Setting up a GPU Cluster

Hi everyone! I was hoping to get some advice on mounting a "personal HPC”, but I am far from being a tech guru so some help would be awesome.

I am trying to develop a code for fluid dynamics simulations in python. I’m doing this on my own, so the idea was to set up a small cluster with 2 computers (8 or 12 cores). Doing some research on parallelizing a python code, I came up with CUDA. After reading a little bit and getting to now that GPUs are being used for scientific research and fluid dynamics simulations, it started to gain my interest.

I’ve been looking up some info on the topic, but I have realized that I have an additional problem… I am from Argentina and here it is literally impossible to get certain models of Nvidia GPUs, the hardware available is kind of limited. I managed to found a couple of kits for mining bitcoins (an Asrock H110 Pro motherboard, some middle range GeForce GPUs). So, the actual question is if it’s possible to set up a cluster with this kind of hardware after all mining and simulations are mathematical operations. And if it is, what recommendations do you have for RAM, processor…

Just to round up the idea, I’m not looking forward to setting up a supercluster, but it would be nice to have the opportunity to start with one GPU and increase the number of GPUs with time (and obviously money).

I don’t see why not. for highly salable codes (like mine, http://mcx.space/gpubench/ ), a cluster of mining rigs would be ideal - it is relatively low cost and high GPU core density.

I have a GPU server running on a mining motherboard with 12 PCIEx1 slots. I put 12x 1080Ti on it for Monte Carlo simulation, got almost linear scale up. My code does not need double precision, so consumer grade GPU works fine for me. Total cost was about $9000 back in last year including all GPUs and 3x 1200W power supplies.

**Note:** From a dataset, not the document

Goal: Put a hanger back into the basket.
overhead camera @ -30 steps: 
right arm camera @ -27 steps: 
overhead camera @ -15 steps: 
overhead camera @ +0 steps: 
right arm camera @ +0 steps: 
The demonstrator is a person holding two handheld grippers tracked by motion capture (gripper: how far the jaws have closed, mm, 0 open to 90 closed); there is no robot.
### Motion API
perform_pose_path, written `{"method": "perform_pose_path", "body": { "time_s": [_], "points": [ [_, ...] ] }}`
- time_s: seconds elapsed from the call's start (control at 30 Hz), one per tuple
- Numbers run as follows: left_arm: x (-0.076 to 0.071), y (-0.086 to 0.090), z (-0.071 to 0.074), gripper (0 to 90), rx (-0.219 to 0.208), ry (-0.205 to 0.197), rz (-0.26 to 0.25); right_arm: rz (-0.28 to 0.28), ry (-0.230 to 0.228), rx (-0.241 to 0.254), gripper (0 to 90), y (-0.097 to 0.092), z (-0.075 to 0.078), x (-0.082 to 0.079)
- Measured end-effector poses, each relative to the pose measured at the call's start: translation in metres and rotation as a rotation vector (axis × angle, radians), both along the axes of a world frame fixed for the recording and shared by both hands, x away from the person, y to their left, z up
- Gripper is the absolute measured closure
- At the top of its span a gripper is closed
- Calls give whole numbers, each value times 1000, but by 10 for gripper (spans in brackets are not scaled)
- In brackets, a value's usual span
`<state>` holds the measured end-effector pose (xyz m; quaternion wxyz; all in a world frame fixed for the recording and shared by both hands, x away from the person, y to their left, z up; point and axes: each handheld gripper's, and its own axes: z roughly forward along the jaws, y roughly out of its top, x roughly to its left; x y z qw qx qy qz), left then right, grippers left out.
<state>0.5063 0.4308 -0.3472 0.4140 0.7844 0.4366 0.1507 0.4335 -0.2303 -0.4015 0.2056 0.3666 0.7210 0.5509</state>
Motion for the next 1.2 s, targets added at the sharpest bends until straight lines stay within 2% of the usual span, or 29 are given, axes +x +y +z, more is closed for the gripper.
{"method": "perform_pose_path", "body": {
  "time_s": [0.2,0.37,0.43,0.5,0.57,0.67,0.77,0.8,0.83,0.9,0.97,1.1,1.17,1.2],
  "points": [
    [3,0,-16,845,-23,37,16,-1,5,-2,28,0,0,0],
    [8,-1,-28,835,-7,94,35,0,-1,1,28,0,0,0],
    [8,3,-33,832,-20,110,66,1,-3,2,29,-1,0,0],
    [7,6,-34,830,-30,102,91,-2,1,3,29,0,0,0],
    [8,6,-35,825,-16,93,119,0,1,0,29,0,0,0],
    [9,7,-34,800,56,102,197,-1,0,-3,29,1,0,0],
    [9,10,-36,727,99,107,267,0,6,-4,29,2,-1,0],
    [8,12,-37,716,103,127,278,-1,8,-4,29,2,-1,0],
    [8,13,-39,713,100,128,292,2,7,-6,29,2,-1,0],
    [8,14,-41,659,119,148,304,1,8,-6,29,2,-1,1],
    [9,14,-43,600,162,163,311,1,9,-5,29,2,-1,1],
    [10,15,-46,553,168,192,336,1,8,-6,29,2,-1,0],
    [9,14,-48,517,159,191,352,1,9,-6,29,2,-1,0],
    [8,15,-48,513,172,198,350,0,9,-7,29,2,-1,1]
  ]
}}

The issue with your clustered simulation is that you will need low latency, high bandwidth links between your nodes. Because most likely each of your GPUs will be simulating just a small volume of your larger fluid simulation - wherever these volumes touch you will have to exchange the state of the simulation between the neighboring GPUs before doing the next iterative step.

The professional supercomputer clusters use interconnects like Infiniband, and internally in the computers it’s high bandwidth links like the proprietary nVLink or the more powerful NVSwitch networking fabric.

Without going into the super high price range, you could consider 10Gig Ethernet networking to interconnect your nodes. But your GPUs within a single compute node might be bottlenecked by having to talk to each other through the PCIe bus.

Another limiting factor may be the fact that consumer GPUs simply do not have enough RAM to do larger simulations. A memory of 32GB like found in the professional Quadro and Tesla compute cards would lower the number of required GPUs significantly and will also lower the communication overhead for a simulation of a given size. But it may also be cost prohibitive (e.g. the Quadro GV100 GPU costs more than 8000 Euros where I live).